Saturday 2 June 2012

1930s photos show Greenland glaciers retreating faster than today



The Register has an interesting article from Lewis Page about photos taken by the seventh Thule Expedition to Greenland led by Dr Knud Rasmussen in 1932:
There's much scientific interest in the Greenland ice sheet, as unlike most of the Arctic ice cap it sits on land: thus if it were to melt, serious sea level rises could occur (though the latest research says that this doesn't appear to be on the cards).

It's difficult to know exactly what's happening to the Greenland ice in total and very different estimates have been produced in recent times. However Professor Box says that many glaciers along the coasts have started retreating in the past decade.
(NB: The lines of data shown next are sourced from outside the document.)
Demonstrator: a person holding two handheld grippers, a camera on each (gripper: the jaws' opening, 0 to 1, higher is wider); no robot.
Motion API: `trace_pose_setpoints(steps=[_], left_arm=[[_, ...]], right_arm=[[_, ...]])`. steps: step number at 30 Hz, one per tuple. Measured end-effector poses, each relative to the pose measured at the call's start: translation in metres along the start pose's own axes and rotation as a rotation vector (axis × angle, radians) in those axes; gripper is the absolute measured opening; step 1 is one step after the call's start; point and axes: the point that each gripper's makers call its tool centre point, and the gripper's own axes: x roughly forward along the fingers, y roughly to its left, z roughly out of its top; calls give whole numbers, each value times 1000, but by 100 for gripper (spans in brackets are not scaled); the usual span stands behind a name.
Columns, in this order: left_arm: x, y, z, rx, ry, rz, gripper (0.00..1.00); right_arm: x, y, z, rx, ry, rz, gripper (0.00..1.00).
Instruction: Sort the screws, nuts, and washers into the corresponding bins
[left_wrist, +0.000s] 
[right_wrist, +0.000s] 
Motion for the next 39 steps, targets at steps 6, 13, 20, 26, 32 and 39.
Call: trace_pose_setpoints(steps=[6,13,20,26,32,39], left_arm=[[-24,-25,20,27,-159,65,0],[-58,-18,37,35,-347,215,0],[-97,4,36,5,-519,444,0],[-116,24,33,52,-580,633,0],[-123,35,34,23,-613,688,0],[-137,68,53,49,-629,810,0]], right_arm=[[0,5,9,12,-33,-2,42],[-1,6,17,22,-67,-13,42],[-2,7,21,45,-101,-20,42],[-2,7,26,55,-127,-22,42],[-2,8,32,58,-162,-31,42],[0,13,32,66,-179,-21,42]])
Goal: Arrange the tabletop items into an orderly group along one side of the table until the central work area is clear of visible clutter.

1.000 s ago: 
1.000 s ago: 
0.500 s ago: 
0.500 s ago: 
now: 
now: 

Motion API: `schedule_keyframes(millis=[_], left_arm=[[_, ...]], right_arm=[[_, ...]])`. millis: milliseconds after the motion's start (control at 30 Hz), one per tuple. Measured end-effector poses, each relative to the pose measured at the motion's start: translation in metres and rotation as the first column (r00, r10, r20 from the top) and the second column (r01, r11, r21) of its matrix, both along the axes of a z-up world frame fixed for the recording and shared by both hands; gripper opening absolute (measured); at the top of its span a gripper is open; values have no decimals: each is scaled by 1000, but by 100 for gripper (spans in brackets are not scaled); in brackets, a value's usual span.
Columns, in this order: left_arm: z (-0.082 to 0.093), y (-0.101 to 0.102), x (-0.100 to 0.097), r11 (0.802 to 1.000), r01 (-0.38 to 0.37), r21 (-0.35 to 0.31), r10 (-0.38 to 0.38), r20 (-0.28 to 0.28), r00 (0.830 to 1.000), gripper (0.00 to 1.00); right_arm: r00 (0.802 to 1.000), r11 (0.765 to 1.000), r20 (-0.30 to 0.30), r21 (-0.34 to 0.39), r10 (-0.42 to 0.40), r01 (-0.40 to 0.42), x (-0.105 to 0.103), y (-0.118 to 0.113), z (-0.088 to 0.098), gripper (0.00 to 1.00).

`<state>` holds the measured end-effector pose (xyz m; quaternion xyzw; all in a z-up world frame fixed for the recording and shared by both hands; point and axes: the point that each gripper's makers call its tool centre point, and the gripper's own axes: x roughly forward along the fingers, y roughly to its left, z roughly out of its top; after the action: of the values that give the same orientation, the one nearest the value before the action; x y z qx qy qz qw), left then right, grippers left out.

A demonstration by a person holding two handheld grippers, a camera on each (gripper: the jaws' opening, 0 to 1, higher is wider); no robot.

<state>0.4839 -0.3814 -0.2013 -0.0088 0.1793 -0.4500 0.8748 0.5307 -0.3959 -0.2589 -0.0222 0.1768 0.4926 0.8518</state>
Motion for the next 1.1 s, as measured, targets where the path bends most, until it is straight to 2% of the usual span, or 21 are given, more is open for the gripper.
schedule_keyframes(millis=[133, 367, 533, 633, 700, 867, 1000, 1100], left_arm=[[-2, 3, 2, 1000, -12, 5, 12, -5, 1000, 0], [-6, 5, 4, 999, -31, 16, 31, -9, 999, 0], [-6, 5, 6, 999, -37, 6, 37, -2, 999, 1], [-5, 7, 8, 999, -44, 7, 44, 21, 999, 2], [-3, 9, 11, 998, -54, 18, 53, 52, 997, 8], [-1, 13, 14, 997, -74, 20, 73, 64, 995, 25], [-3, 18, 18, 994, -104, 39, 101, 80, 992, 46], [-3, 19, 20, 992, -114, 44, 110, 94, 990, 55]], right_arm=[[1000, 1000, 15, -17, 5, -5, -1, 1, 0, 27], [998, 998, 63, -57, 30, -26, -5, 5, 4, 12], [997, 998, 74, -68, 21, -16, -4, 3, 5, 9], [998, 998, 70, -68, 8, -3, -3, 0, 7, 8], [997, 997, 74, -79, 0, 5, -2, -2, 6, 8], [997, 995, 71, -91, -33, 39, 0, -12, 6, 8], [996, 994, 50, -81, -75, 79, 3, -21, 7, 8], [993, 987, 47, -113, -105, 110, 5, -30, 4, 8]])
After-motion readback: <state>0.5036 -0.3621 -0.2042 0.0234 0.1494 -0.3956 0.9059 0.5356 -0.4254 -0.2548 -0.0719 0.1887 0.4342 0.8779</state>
It now appears that the glaciers were retreating even faster eighty years ago: but nobody worried about it, and the ice subsequently came back again. Box theorises that this is likely to be because of sulphur pollution released into the atmosphere by humans, especially by burning coal and fuel oils. This is known to have a cooling effect.
While sulphur emissions in North America and Europe have been reduced in recent decades, due to concerns about acid rain, it's possible that catastrophic warming of the Earth by evil CO2-belching Westerners has been mitigated by evil sulphite-spewing Chinese.  Some scientists speculate that "rapid coal- and diesel-fuelled industrialisation in China is serving to prevent further warming right now".

Alternatively ...
Still other scientists, differing with Prof Box, offer another picture altogether of Arctic temperatures, in which there were peaks both in the 1930s and 1950s and cooling until the 1990s: and in which the warming trend which resulted in the melting seen by Rasmussen's expedition actually started as early as 1840, before the industrial revolution and human-driven carbon emission had even got rolling. In that scenario, variations in the Sun seem to have much more weight than is generally accepted by today's climatologists.
The truth is that we don't understand the mechanisms behind glacial melting, in Greenland or in the Himalayas.  The story isn't nearly as simple as the global warming propagandists would have you believe.